# Energy Loss Q: Find Velocity, Acceleration & Mechanical Energy Lost

• deedsy
In summary: Momentum is conserved but there is a change in kinetic energy, soKE = mgL/v^2So the total mechanical energy lost from the rope is mgL/6.
deedsy

## Homework Statement

A (smooth) rope of length L and mass m is placed above a hole in a table. One end of the rope falls through the hole, pulling steadily on the remainder of the rope. Find the velocity of the rope as a function of the distance to the end of the rope, x. Ignore friction of the rope as it unwinds. Then find the acceleration of the falling rope and the mechanical energy lost from the rope as the end of the rope leaves the table. Note that the rope length is less than the height of the table.

## The Attempt at a Solution

Well I already got the right equations for v and a...

v(x) = (2gx/3)^.5
a(x) = [(2g/3)^.5] / 2√x

But I don't understand how to find the mechanical energy loss. It seems like mechanical energy shouldn't be lost here, because the lost PE is just changing into KE...

This is a tricky question that comes up regularly in various guises.
It should state that the rope is inelastic. This means something interesting happens as each new piece is accelerated from rest, apparently instantaneously, to the current speed of the descending part. This constitutes an impulse, so momentum is conserved but not work.

haruspex said:
This is a tricky question that comes up regularly in various guises.
It should state that the rope is inelastic. This means something interesting happens as each new piece is accelerated from rest, apparently instantaneously, to the current speed of the descending part. This constitutes an impulse, so momentum is conserved but not work.

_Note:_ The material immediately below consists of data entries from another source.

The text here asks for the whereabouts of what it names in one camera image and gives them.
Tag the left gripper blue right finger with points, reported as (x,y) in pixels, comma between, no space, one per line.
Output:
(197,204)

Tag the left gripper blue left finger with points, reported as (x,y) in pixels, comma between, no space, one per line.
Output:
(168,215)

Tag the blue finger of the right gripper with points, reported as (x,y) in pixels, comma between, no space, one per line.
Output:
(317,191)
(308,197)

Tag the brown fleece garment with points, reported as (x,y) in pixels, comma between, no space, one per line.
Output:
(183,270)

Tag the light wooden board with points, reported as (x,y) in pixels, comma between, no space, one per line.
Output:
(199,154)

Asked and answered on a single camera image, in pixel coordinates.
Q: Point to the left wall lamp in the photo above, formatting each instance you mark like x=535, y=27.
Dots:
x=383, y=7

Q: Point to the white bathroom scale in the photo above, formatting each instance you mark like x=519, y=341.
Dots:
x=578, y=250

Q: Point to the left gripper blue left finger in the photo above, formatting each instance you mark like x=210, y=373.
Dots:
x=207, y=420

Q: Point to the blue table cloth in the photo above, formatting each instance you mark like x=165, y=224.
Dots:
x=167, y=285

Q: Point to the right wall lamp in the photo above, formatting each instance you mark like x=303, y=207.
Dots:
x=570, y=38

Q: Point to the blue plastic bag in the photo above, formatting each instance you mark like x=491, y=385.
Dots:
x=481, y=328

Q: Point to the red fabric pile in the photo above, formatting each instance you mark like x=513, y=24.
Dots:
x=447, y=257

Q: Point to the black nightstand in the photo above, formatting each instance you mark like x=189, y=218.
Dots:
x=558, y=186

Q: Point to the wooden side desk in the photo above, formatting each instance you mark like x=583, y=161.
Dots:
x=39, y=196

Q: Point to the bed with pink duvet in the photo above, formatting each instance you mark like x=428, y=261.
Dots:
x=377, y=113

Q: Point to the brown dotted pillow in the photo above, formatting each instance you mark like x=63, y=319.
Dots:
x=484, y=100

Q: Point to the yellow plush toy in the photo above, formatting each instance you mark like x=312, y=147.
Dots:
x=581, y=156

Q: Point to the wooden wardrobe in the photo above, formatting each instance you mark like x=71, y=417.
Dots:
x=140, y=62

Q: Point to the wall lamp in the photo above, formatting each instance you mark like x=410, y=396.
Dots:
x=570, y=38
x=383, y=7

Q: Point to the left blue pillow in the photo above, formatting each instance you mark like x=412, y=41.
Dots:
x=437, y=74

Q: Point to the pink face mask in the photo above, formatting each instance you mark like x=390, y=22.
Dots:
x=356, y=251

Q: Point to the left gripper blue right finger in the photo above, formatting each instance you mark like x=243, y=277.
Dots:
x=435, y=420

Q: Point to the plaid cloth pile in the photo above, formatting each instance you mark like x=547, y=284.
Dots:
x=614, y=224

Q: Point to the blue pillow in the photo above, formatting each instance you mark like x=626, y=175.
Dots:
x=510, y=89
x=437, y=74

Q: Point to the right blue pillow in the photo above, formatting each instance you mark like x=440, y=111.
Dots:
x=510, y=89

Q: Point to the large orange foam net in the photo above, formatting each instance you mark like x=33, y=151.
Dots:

So the change in mechanical energy would be the difference between the sum of all kinetic energies of small sections of the rope and the change in Potential Energy? But how would you know the change in PE if they don't give you a table height?

I got mgL/6 for the sum of all the KE of all small sections of the rope.

deedsy said:
So the change in mechanical energy would be the difference between the sum of all kinetic energies of small sections of the rope and the change in Potential Energy? But how would you know the change in PE if they don't give you a table height?

I got mgL/6 for the sum of all the KE of all small sections of the rope.

Once a section of rope has passed through the hole there will b no further loss of work, so the height does not matter.
Let the length of the rope that has passed through the hole be x and the current speed of that section be v. Consider a small section length dx passing through the hole, going from rest to speed v, and apply conservation of momentum.

1 person

As a scientist, it is important to carefully consider all factors and variables in a scenario. In this case, the mechanical energy loss may not be immediately apparent, but it is still present. While the potential energy of the rope is indeed being converted into kinetic energy, there are other factors at play that result in a net loss of energy.

First, let's consider the rope itself. As it falls through the hole in the table, it is experiencing drag from the air, which will result in a loss of energy. Additionally, as the rope unwinds, there will be some friction between the rope and the edge of the hole, which will also result in a loss of energy.

Furthermore, there may be some external factors at play, such as vibrations or other forces acting on the rope, which could also contribute to energy loss.

Therefore, while the majority of the potential energy of the rope is being converted into kinetic energy, there are other factors that result in a net loss of mechanical energy. In order to accurately calculate the mechanical energy lost, these factors would need to be taken into account.

## 1. What is energy loss?

Energy loss refers to the decrease in the total amount of energy in a system. It can occur through various processes such as friction, heat transfer, and work done by external forces.

## 2. How do you find velocity?

Velocity is a measure of an object's speed and direction of motion. It can be calculated by dividing the distance traveled by the time it took to travel that distance.

## 3. What is acceleration?

Acceleration is the rate at which an object's velocity changes over time. It is calculated by dividing the change in velocity by the change in time.

## 4. How is mechanical energy lost?

Mechanical energy can be lost in a system through various mechanisms such as friction, air resistance, and work done by external forces. This results in a decrease in the total amount of kinetic and potential energy in the system.

## 5. How do you calculate mechanical energy lost?

Mechanical energy lost can be calculated by finding the difference between the initial and final mechanical energies in a system. This can be calculated using the formula: Mechanical Energy Lost = Initial Mechanical Energy - Final Mechanical Energy.